• **Required action**:
Filter the entries, keeping every line with the string "object".

(Data items)

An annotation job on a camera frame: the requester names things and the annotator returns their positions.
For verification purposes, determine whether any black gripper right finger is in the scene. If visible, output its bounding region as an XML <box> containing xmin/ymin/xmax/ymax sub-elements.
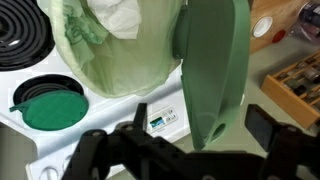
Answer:
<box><xmin>245</xmin><ymin>104</ymin><xmax>320</xmax><ymax>180</ymax></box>

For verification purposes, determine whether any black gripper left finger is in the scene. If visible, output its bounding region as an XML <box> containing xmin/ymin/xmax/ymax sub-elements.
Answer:
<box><xmin>61</xmin><ymin>102</ymin><xmax>188</xmax><ymax>180</ymax></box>

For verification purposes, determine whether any white tissue paper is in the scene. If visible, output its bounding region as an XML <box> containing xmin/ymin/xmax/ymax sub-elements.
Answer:
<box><xmin>87</xmin><ymin>0</ymin><xmax>142</xmax><ymax>39</ymax></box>

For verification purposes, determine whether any wooden spice rack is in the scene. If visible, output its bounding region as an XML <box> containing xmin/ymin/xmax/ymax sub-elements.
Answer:
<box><xmin>261</xmin><ymin>51</ymin><xmax>320</xmax><ymax>129</ymax></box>

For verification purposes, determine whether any green silicone pot holder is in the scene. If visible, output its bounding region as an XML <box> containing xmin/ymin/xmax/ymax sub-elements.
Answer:
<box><xmin>9</xmin><ymin>90</ymin><xmax>89</xmax><ymax>131</ymax></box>

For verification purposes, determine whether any white electric stove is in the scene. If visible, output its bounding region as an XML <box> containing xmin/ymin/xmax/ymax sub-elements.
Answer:
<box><xmin>0</xmin><ymin>46</ymin><xmax>190</xmax><ymax>180</ymax></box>

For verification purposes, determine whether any rear left coil burner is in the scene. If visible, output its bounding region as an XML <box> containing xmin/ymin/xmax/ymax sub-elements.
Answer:
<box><xmin>13</xmin><ymin>74</ymin><xmax>84</xmax><ymax>105</ymax></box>

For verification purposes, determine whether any large front coil burner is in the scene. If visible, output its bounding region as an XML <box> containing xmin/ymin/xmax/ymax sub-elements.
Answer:
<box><xmin>0</xmin><ymin>0</ymin><xmax>55</xmax><ymax>71</ymax></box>

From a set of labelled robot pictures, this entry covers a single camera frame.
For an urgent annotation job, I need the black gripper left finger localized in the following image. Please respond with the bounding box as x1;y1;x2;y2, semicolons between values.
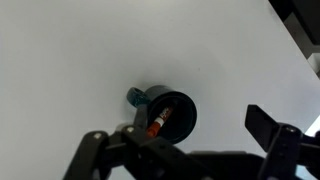
63;105;207;180

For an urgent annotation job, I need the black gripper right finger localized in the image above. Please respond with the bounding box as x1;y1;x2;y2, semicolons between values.
245;104;320;180

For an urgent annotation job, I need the orange white marker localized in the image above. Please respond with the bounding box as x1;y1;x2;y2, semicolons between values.
147;107;173;137

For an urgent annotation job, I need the dark blue speckled mug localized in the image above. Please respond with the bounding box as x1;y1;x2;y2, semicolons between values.
126;85;197;144

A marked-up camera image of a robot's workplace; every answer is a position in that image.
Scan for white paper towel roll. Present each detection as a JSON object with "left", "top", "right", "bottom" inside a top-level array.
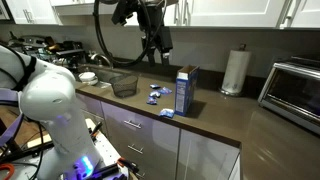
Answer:
[{"left": 220, "top": 44, "right": 252, "bottom": 96}]

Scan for white upper cabinets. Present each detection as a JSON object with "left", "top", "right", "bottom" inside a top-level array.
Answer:
[{"left": 1, "top": 0, "right": 320, "bottom": 29}]

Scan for white bowl in sink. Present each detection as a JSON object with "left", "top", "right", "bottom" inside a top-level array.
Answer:
[{"left": 78, "top": 72, "right": 98, "bottom": 85}]

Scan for robot base table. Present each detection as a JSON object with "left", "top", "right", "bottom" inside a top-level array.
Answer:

• **Reply**:
Scan for white paper towel roll. Present each detection as a JSON object with "left", "top", "right", "bottom" inside a top-level array.
Scan for white upper cabinets. Present each detection as a JSON object with "left", "top", "right", "bottom" inside a top-level array.
Scan for white bowl in sink. Present each detection as a JSON object with "left", "top", "right", "bottom" inside a top-level array.
Scan for robot base table. Present each detection as a JSON object with "left", "top", "right", "bottom" inside a top-level array.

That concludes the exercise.